Ask these specifically about cortisol & the HPA axis

  • 01"Can we test my morning salivary cortisol — specifically the Cortisol Awakening Response (CAR)? And if indicated, a full 24-hour salivary cortisol profile?" (Serum cortisol is far less sensitive to subtle dysfunction.)
  • 02"Is HPA-axis dysfunction or secondary adrenal insufficiency a possibility given my symptoms and history?" (This opens a different diagnostic pathway than primary adrenal failure.)
  • 03"Given the Iwasaki Long COVID research, would it be appropriate to test cortisol as a biomarker given my post-viral history?" (Citing recent research by name can be effective with some clinicians.)
  • 04"Could I be referred to an endocrinologist with experience in post-viral conditions or ME/CFS, given the complexity of HPA assessment?"
  • 05"Are there non-pharmacological approaches to supporting cortisol rhythm — such as morning light exposure, sleep timing, or stress-response regulation — that we could begin while investigating further?"

What you can do now — without a prescription

Morning light exposure is one of the most powerful tools available.
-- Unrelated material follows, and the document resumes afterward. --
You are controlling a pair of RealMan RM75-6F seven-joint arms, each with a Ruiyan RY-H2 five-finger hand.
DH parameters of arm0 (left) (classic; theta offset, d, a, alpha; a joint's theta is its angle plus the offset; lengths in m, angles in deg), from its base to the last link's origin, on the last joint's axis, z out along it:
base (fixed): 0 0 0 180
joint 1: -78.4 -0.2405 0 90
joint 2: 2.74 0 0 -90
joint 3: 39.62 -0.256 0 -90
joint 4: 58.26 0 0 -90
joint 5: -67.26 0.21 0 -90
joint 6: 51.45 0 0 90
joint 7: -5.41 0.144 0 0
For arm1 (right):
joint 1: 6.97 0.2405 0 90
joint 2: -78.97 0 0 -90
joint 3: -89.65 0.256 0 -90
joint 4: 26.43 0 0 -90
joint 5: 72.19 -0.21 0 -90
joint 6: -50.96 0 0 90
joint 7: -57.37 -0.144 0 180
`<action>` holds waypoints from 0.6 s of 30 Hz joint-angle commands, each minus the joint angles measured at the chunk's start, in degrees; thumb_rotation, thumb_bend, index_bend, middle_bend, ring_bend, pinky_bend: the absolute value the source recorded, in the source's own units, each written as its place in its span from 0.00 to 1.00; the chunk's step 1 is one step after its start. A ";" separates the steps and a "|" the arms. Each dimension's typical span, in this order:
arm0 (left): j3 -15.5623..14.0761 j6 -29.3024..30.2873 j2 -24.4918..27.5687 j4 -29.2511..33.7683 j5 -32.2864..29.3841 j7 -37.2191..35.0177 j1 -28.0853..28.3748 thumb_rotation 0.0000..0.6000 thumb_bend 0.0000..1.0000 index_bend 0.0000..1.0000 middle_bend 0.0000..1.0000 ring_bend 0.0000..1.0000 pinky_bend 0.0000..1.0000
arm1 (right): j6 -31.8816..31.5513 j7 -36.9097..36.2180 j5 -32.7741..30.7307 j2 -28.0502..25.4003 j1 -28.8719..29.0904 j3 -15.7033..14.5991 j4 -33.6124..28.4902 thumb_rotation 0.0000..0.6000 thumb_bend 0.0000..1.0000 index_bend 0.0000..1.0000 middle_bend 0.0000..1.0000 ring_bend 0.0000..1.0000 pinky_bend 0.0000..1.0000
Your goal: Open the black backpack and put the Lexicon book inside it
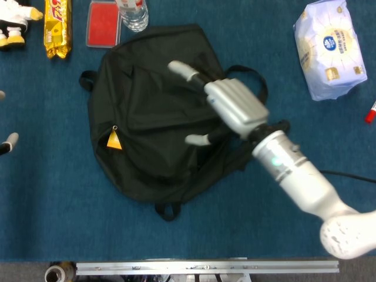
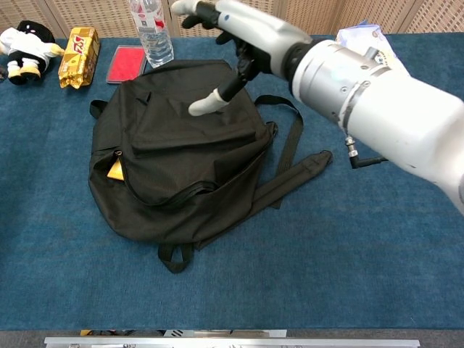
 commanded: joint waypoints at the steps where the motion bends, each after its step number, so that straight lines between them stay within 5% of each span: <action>1: 0.12 0.06 0.43 -0.33 0.04 -1.30 -0.25 1.00 0.08 0.32 0.41 0.30 0.39 | -3.21 -0.29 4.35 -3.30 -3.87 -3.03 -0.79 1.00 0.07 0.00 0.16 0.03 0.16; 4: 0.06 0.07 1.50 -0.42 0.59 -4.17 -0.66 1.00 0.08 0.32 0.41 0.30 0.38 | -5.84 -1.21 9.14 -7.80 -8.31 -6.51 -0.31 1.00 0.16 0.00 0.18 0.05 0.18; 18: -0.87 2.08 3.01 -3.40 4.22 -15.73 -3.01 1.00 0.08 0.32 0.41 0.30 0.36 | -16.19 -5.56 27.52 -17.46 -24.81 -18.62 7.13 1.00 0.20 0.04 0.26 0.11 0.24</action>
Natural light within the first 30 minutes of waking triggers a cortisol signal through the suprachiasmatic nucleus — literally prompting the brain's timing system to fire the cortisol awakening response.

Consistent waking time matters more than consistent bedtime for anchoring cortisol rhythm. The HPA axis is exquisitely sensitive to the timing of waking — irregular patterns disrupt the system's ability to mount an appropriate cortisol surge.

Nervous system regulation tools — breathwork, vagal stimulation, and pacing — reduce the burden on an already-depleted stress-response system. Protecting your energy envelope is, in part, protecting your cortisol system.

Anti-inflammatory nutrition supports the cortisol axis indirectly by reducing the inflammatory load that cortisol is normally responsible for managing.

Medical note: The content in this post is educational and does not constitute medical advice. Cortisol assessment, HPA axis evaluation, and any consideration of hormonal treatment requires working with a qualified endocrinologist or specialist with experience in post-viral conditions. Do not attempt to self-medicate with cortisol, hydrocortisone, or DHEA without professional guidance.